** Exercise brief **
Retype the data below exactly; skip every image.

** Recorded data **
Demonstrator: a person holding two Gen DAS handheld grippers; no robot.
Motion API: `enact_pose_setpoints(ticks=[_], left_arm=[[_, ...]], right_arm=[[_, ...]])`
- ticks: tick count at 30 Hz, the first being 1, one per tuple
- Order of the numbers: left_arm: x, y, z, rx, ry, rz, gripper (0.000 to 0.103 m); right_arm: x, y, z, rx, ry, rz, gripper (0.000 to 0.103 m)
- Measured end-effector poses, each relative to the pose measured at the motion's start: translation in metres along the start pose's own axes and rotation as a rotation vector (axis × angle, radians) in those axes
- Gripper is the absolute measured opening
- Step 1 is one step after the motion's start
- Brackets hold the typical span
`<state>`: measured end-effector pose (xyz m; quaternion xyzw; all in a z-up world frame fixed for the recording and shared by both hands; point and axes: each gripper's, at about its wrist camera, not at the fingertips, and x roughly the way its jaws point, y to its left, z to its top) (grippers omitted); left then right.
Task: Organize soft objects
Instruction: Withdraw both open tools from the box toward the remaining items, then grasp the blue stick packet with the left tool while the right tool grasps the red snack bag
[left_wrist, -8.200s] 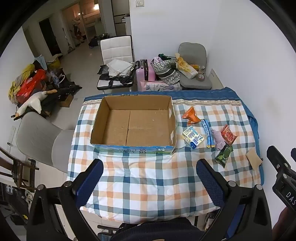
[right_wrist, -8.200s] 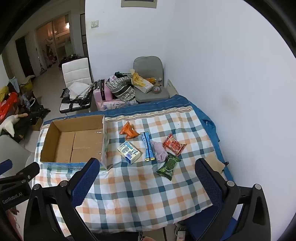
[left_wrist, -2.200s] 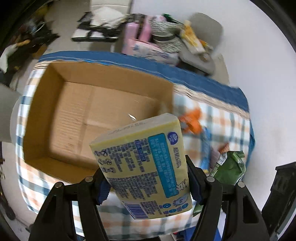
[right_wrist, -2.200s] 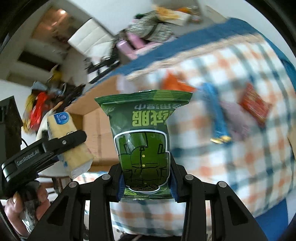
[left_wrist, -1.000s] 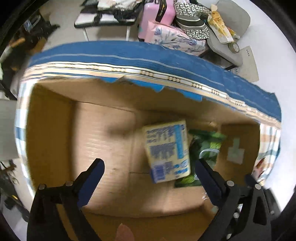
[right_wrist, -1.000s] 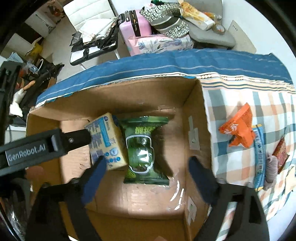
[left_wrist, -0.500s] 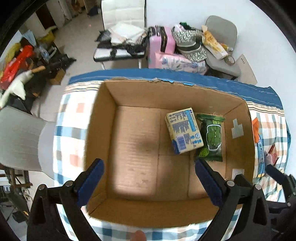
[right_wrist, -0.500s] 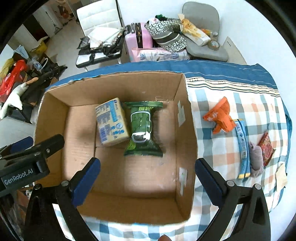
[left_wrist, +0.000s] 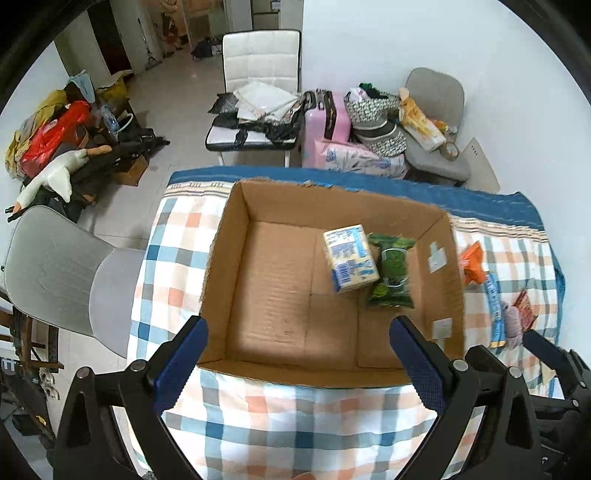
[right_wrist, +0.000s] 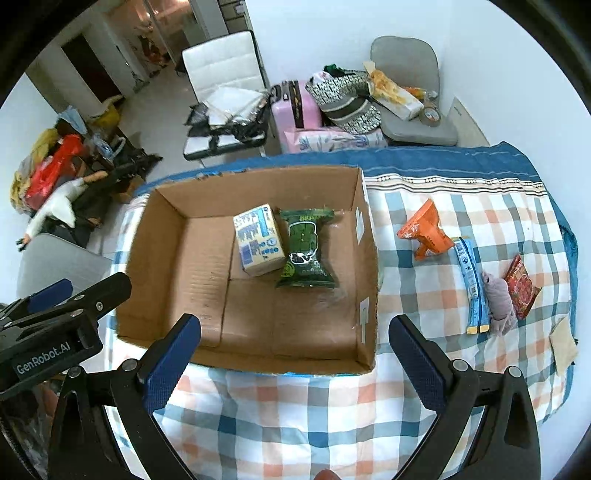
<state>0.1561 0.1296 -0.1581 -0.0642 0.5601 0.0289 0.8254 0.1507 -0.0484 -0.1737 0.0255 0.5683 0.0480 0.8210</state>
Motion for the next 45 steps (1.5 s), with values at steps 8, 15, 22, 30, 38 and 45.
enact_pose_setpoints(ticks=[8,15,22,30,38,45], left_arm=[[-0.014,-0.094,0.008,0.04,0.026,-0.116,0.1],[0.059,-0.232,0.01,0.094,0.236,-0.285,0.1],[0.165,-0.344,0.0,0.168,0.429,-0.269,0.073],[0.252,-0.395,-0.021,0.248,0.562,-0.164,0.073],[0.271,-0.402,-0.035,0.229,0.562,-0.118,0.066],[0.254,-0.386,-0.043,0.2,0.537,-0.129,0.022]], right_arm=[[-0.041,-0.091,-0.001,0.136,-0.034,0.046,0.103],[-0.047,-0.253,-0.004,0.331,-0.018,-0.102,0.103],[0.024,-0.405,-0.013,0.462,0.129,-0.116,0.103],[0.112,-0.459,-0.016,0.429,0.268,-0.098,0.094],[0.162,-0.448,0.005,0.174,0.341,-0.124,0.094],[0.197,-0.441,0.014,0.047,0.428,-0.177,0.096]])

** Exercise answer **
Demonstrator: a person holding two Gen DAS handheld grippers; no robot.
Motion API: `enact_pose_setpoints(ticks=[_], left_arm=[[_, ...]], right_arm=[[_, ...]])`
- ticks: tick count at 30 Hz, the first being 1, one per tuple
- Order of the numbers: left_arm: x, y, z, rx, ry, rz, gripper (0.000 to 0.103 m); right_arm: x, y, z, rx, ry, rz, gripper (0.000 to 0.103 m)
- Measured end-effector poses, each relative to the pose measured at the motion's start: translation in metres along the start pose's own axes and rotation as a rotation vector (axis × angle, radians) in those axes
- Gripper is the absolute measured opening
- Step 1 is one step after the motion's start
- Brackets hold the typical span
`<state>`: measured end-effector pose (xyz m; quaternion xyzw; all in a z-up world frame fixed for the recording and shared by both hands; point and axes: each gripper's, at about its wrist camera, not at the fingertips, and x roughly the way its jaws point, y to its left, z to its top) (grippers omitted); left then right.
Task: Organize soft objects
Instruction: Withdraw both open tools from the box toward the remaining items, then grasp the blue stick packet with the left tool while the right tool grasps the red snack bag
[left_wrist, -8.200s] 
[right_wrist, -8.200s] 
[left_wrist, -2.200s] 
[right_wrist, -2.200s] 
[left_wrist, -1.000s] 
[right_wrist, -1.000s] 
[left_wrist, -0.500s] 
[right_wrist, -0.500s] 
[left_wrist, +0.000s] 
[right_wrist, +0.000s] 
<state>0.1561 0.1296 -0.1581 -0.0642 0.5601 0.0289 0.8254 0.1507 -0.0484 -0.1737 0.0255 0.5683 0.0480 0.8210</state>
Motion for the next 45 steps (1.5 s), with values at steps 8, 15, 22, 30, 38 and 45.
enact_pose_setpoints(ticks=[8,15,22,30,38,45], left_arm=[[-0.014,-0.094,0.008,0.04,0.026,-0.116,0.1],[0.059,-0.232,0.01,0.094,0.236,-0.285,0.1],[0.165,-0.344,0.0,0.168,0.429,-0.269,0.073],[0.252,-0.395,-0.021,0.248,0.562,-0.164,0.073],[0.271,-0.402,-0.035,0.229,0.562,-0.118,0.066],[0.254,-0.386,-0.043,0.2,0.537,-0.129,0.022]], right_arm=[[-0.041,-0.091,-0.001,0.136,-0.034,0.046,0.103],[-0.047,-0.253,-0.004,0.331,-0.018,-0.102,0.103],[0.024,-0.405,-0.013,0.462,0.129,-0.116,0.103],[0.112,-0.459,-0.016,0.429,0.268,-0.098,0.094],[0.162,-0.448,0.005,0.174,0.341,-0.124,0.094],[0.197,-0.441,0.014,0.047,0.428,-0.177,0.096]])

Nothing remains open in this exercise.